Provided records section start

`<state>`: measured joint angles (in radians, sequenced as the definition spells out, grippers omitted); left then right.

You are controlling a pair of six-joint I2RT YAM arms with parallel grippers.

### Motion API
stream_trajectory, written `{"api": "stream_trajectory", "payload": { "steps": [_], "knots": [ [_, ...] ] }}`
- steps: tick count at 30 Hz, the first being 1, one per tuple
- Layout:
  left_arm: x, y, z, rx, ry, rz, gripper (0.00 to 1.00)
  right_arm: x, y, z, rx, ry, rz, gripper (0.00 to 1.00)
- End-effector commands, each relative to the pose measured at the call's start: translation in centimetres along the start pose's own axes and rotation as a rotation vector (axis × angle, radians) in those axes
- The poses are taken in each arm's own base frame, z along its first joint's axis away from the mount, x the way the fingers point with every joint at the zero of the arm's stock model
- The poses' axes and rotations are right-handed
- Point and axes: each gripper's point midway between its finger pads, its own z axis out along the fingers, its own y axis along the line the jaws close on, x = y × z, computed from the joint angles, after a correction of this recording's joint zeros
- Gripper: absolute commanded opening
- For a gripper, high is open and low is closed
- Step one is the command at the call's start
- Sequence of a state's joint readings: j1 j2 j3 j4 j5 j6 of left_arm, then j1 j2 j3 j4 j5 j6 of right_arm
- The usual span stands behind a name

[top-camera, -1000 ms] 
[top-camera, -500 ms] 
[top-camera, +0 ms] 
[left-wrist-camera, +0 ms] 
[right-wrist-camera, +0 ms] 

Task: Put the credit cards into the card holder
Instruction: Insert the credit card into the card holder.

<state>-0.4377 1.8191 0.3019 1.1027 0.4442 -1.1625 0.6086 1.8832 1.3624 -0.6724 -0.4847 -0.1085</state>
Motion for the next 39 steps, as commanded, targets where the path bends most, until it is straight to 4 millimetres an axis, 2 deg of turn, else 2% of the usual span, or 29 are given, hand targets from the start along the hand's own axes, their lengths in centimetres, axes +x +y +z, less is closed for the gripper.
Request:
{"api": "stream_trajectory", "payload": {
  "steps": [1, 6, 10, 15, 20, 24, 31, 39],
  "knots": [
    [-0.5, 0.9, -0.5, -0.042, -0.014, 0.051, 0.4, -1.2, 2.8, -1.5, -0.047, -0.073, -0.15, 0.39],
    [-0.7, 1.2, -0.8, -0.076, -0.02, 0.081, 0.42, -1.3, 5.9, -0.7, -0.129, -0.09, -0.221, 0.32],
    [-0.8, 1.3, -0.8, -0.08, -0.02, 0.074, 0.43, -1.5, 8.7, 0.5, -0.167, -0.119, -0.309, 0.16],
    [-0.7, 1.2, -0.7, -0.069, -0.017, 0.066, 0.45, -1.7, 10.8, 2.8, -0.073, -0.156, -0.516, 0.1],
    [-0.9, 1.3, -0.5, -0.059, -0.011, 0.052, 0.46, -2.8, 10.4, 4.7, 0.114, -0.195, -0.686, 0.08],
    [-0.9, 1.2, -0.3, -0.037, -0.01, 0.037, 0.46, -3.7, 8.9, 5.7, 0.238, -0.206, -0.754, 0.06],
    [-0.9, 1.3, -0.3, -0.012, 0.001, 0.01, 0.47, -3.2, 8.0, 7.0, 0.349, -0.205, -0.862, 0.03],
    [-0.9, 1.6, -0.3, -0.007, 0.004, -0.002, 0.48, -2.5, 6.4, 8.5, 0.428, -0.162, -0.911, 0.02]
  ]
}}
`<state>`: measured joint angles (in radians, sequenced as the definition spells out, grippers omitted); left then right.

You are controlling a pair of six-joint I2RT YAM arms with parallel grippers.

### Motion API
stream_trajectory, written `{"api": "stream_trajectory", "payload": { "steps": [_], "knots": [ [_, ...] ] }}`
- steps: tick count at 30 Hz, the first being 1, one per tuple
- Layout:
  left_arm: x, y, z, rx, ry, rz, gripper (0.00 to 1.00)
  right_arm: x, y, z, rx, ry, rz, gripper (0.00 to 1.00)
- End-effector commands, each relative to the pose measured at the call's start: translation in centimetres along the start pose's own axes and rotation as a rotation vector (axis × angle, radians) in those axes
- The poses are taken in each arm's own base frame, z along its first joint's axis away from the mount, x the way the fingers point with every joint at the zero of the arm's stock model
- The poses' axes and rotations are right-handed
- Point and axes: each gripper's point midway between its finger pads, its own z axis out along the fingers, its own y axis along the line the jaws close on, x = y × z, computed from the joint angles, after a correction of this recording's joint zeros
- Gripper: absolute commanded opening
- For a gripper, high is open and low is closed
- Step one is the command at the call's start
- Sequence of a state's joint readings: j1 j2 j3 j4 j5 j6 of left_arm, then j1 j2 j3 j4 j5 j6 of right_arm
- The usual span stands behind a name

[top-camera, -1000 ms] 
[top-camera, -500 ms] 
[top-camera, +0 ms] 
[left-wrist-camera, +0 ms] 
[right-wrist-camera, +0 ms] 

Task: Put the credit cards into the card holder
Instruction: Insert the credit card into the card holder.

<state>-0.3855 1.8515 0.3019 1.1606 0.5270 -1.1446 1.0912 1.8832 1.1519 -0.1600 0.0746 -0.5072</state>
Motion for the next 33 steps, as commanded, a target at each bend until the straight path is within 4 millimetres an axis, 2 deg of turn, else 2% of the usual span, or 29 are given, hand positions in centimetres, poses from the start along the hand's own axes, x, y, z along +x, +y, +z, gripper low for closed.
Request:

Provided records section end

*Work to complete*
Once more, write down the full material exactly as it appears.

*Your solution*
`<state>`: measured joint angles (in radians, sequenced as the definition spells out, grippers omitted); left then right.

You are controlling a pair of six-joint I2RT YAM arms with parallel grippers.

### Motion API
stream_trajectory, written `{"api": "stream_trajectory", "payload": { "steps": [_], "knots": [ [_, ...] ] }}`
- steps: tick count at 30 Hz, the first being 1, one per tuple
- Layout:
  left_arm: x, y, z, rx, ry, rz, gripper (0.00 to 1.00)
  right_arm: x, y, z, rx, ry, rz, gripper (0.00 to 1.00)
- End-effector commands, each relative to the pose measured at the call's start: translation in centimetres along the start pose's own axes and rotation as a rotation vector (axis × angle, radians) in those axes
- The poses are taken in each arm's own base frame, z along its first joint's axis away from the mount, x the way the fingers point with every joint at the zero of the arm's stock model
- The poses' axes and rotations are right-handed
- Point and axes: each gripper's point midway between its finger pads, its own z axis out along the fingers, its own y axis along the line the jaws close on, x = y × z, computed from the joint angles, after a correction of this recording's joint zeros
- Gripper: absolute commanded opening
- For a gripper, high is open and low is closed
- Step one is the command at the call's start
- Sequence of a state's joint readings: j1 j2 j3 j4 j5 j6 of left_arm, then j1 j2 j3 j4 j5 j6 of right_arm
- The usual span stands behind a name

[top-camera, -1000 ms] 
[top-camera, -500 ms] 
[top-camera, +0 ms] 
[left-wrist-camera, +0 ms] 
[right-wrist-camera, +0 ms] 

Task: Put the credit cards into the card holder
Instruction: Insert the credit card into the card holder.

<state>-0.4377 1.8191 0.3019 1.1027 0.4442 -1.1625 0.6086 1.8832 1.3624 -0.6724 -0.4847 -0.1085</state>
Motion for the next 39 steps, as commanded, targets where the path bends most, until it is straight to 4 millimetres an axis, 2 deg of turn, else 2% of the usual span, or 29 are given, hand targets from the start along the hand's own axes, their lengths in centimetres, axes +x +y +z, less is closed for the gripper.
Request:
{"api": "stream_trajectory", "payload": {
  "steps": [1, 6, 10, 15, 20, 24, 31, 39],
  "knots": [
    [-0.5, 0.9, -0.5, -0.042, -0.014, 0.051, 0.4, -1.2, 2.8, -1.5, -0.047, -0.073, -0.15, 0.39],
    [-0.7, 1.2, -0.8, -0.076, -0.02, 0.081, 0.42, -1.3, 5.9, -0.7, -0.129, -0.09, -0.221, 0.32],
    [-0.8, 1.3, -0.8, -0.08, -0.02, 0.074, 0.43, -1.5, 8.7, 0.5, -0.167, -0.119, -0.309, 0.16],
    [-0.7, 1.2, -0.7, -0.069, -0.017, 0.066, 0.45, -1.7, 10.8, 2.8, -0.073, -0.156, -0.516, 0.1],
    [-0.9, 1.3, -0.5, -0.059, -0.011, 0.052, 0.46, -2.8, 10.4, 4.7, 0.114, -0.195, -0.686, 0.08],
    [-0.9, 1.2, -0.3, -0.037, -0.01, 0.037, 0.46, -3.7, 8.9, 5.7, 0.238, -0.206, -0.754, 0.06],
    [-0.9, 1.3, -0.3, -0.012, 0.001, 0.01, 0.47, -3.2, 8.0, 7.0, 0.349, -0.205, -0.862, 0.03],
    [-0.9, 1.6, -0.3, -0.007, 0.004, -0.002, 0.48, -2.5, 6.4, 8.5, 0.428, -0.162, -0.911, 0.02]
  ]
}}
`<state>`: measured joint angles (in radians, sequenced as the definition spells out, grippers omitted); left then right.

You are controlling a pair of six-joint I2RT YAM arms with parallel grippers.

### Motion API
stream_trajectory, written `{"api": "stream_trajectory", "payload": { "steps": [_], "knots": [ [_, ...] ] }}`
- steps: tick count at 30 Hz, the first being 1, one per tuple
- Layout:
  left_arm: x, y, z, rx, ry, rz, gripper (0.00 to 1.00)
  right_arm: x, y, z, rx, ry, rz, gripper (0.00 to 1.00)
- End-effector commands, each relative to the pose measured at the call's start: translation in centimetres along the start pose's own axes and rotation as a rotation vector (axis × angle, radians) in those axes
- The poses are taken in each arm's own base frame, z along its first joint's axis away from the mount, x the way the fingers point with every joint at the zero of the arm's stock model
- The poses' axes and rotations are right-handed
- Point and axes: each gripper's point midway between its finger pads, its own z axis out along the fingers, its own y axis along the line the jaws close on, x = y × z, computed from the joint angles, after a correction of this recording's joint zeros
- Gripper: absolute commanded opening
- For a gripper, high is open and low is closed
- Step one is the command at the call's start
- Sequence of a state's joint readings: j1 j2 j3 j4 j5 j6 of left_arm, then j1 j2 j3 j4 j5 j6 of right_arm
- The usual span stands behind a name

[top-camera, -1000 ms] 
[top-camera, -500 ms] 
[top-camera, +0 ms] 
[left-wrist-camera, +0 ms] 
[right-wrist-camera, +0 ms] 

Task: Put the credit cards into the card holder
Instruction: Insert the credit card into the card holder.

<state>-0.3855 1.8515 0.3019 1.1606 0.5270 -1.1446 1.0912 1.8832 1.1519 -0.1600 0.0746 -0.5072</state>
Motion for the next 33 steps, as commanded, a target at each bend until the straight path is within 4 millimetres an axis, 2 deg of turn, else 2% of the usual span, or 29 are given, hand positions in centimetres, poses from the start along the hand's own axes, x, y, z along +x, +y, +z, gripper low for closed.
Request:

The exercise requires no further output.